Amtlich wird verlautbart:
Seit heute 3 Uhr 30 Minuten ist Przemysl wieder in unserem Besitz.

Der Stellvertreter des Chefs des Generalstabes.
v. Hoefer, Feldmarschalleutnant.

Wien, 3. Juni.
Amtlich wird verlautbart:
Russischer Kriegsschauplatz:
Deutsche Truppen erstürmten nachts die letzten russischen Stellungen der Nordfront von Przemysl und drangen heute und 3 Uhr 30 Minuten morgens von Norden her in die Stadt ein.
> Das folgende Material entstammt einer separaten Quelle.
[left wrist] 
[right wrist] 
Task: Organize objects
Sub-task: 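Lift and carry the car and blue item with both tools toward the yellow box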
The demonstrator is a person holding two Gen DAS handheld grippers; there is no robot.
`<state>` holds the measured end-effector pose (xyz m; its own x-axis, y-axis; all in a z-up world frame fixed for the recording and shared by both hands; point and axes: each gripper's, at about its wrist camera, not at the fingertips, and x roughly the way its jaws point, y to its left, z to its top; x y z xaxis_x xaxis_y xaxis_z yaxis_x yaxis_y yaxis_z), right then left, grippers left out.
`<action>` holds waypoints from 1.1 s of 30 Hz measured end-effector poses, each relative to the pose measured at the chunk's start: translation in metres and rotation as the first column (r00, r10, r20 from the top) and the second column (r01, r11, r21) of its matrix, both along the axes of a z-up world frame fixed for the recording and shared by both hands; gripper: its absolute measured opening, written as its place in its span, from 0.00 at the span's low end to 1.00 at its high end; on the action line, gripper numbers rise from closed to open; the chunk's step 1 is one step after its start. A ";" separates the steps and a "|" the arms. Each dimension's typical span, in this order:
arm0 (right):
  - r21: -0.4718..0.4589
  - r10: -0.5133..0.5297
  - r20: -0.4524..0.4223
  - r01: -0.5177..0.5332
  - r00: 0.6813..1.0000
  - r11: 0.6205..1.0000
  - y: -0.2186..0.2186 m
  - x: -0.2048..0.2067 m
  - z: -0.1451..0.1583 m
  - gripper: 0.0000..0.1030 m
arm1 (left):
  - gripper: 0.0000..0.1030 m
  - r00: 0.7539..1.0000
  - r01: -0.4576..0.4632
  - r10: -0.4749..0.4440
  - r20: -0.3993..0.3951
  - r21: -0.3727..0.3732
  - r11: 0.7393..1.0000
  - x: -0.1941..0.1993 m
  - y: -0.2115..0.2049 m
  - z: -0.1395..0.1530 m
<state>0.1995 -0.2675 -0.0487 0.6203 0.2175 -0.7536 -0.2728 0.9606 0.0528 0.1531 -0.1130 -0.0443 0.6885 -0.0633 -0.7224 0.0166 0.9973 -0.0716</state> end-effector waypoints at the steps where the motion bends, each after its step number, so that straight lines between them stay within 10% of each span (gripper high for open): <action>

Von Westen und Süden ist unser 10. Korps eingedrungen. Seine ersten Abteilungen erreichten bald nach 6 Uhr morgens den Hauptplatz der Stadt. Die Tragweite diesem Erfolges läßt sich noch nicht überblicken.
Der Angriff der verbündeten Truppen im Raume nördlich Stryj schreit weiter erfolgreich fort. Bisheriges Ergebnis der Schlacht bei Stryj. 60 Offiziere, 12175 Mann gefangen, 14 Geschütze, 35 Maschinengewehre erbeutet.
Italienischer Kriegsschauplatz:
Die Italiener setzen die erfolglose Beschießung unserer Befestigungen an mehreren Punkten der Tiroler und Kärntner Grenze fort. Wo feindliche Abteilungen ins Feuer kamen, flüchteten sie: so ein italienisches Infanterieregiment auf dem Plateau von Folgaria, mehrere Kompagnien bei Misurina und die von einer Offizierspatrouille von uns in Gradisca überfallene Kavallerie und Bersaglieri-Abteilungen.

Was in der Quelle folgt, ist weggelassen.